▶ **Information shown**:
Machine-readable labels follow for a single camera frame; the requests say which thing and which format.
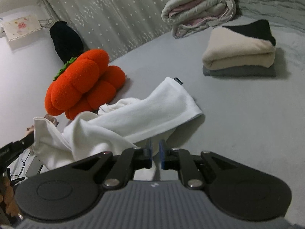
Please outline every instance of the black plush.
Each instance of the black plush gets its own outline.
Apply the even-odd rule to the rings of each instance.
[[[55,50],[64,63],[83,53],[83,42],[66,22],[56,22],[50,28],[50,34]]]
[[[241,26],[223,26],[236,33],[240,33],[247,37],[257,38],[260,40],[269,40],[273,46],[276,41],[272,36],[270,25],[267,20],[258,20],[247,25]]]

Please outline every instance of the white fabric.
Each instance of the white fabric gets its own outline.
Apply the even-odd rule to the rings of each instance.
[[[42,29],[36,15],[28,15],[4,22],[3,28],[9,41],[20,39]]]
[[[121,107],[124,107],[126,105],[129,105],[129,104],[133,104],[133,103],[137,103],[137,102],[140,102],[141,100],[140,99],[137,99],[137,98],[125,98],[125,99],[121,99],[121,100],[118,100],[118,102],[116,104],[112,104],[112,105],[109,105],[109,104],[104,104],[104,105],[101,105],[100,106],[100,109],[98,110],[98,115],[103,115],[105,113],[109,113],[113,110],[116,110],[118,108],[121,108]]]
[[[133,143],[169,131],[201,114],[187,91],[167,77],[142,101],[101,116],[91,112],[79,114],[62,134],[45,118],[34,118],[33,150],[51,170],[102,151],[119,155],[134,147]],[[144,178],[152,179],[153,172],[146,171]]]

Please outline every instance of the orange pumpkin plush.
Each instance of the orange pumpkin plush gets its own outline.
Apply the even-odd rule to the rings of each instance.
[[[93,111],[109,103],[125,83],[125,73],[118,66],[108,66],[104,50],[89,50],[71,59],[59,71],[45,96],[48,114],[65,112],[73,120],[80,112]]]

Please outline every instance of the gray folded cloth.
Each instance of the gray folded cloth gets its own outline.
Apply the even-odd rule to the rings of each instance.
[[[205,76],[213,77],[276,77],[274,64],[269,68],[259,65],[243,65],[218,70],[209,70],[203,66],[202,72]]]

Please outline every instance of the person's hand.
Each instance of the person's hand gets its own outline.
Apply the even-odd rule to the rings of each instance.
[[[14,199],[14,190],[11,187],[11,182],[7,177],[3,178],[3,183],[6,188],[4,196],[0,194],[0,202],[4,201],[6,205],[5,212],[10,216],[18,216],[19,208]]]

▶ **What you need to do**: Write out the records above exactly as they appear, leaving out any pictures.

▶ **Final answer**:
Machine-readable labels follow for a single camera frame; the requests say which thing and which format.
Please outline every instance of the black plush.
Each instance of the black plush gets its own outline.
Apply the even-odd rule to the rings of each instance.
[[[55,50],[64,63],[83,53],[83,42],[66,22],[56,22],[50,28],[50,34]]]
[[[241,26],[223,26],[236,33],[240,33],[247,37],[257,38],[260,40],[269,40],[273,46],[276,41],[272,36],[270,25],[267,20],[258,20],[247,25]]]

Please outline every instance of the white fabric.
Each instance of the white fabric gets its own outline.
Apply the even-odd rule to the rings of each instance.
[[[42,29],[36,15],[28,15],[4,22],[3,28],[9,41],[20,39]]]
[[[121,107],[124,107],[126,105],[129,105],[129,104],[133,104],[133,103],[137,103],[137,102],[140,102],[141,100],[140,99],[137,99],[137,98],[125,98],[125,99],[121,99],[121,100],[118,100],[118,102],[116,104],[112,104],[112,105],[109,105],[109,104],[104,104],[104,105],[101,105],[100,106],[100,109],[98,110],[98,115],[103,115],[105,113],[109,113],[113,110],[116,110],[118,108],[121,108]]]
[[[133,143],[169,131],[201,114],[187,91],[167,77],[142,101],[101,116],[91,112],[79,114],[62,134],[45,118],[34,118],[33,150],[51,170],[102,151],[119,155],[134,147]],[[144,178],[152,179],[153,172],[146,171]]]

Please outline every instance of the orange pumpkin plush.
Each instance of the orange pumpkin plush gets its own outline.
Apply the even-odd rule to the rings of each instance.
[[[93,111],[109,103],[125,83],[125,73],[118,66],[108,66],[104,50],[89,50],[71,59],[59,71],[45,96],[48,114],[65,112],[73,120],[80,112]]]

Please outline every instance of the gray folded cloth.
Each instance of the gray folded cloth gets its own outline.
Apply the even-odd rule to the rings of each instance.
[[[205,76],[213,77],[276,77],[274,64],[269,68],[259,65],[243,65],[218,70],[209,70],[203,66],[202,72]]]

Please outline every instance of the person's hand.
Each instance of the person's hand gets its own outline.
Apply the even-odd rule to the rings of each instance.
[[[14,199],[14,190],[11,187],[11,182],[7,177],[3,178],[3,183],[6,188],[4,196],[0,194],[0,202],[4,201],[6,205],[5,212],[10,216],[18,216],[19,208]]]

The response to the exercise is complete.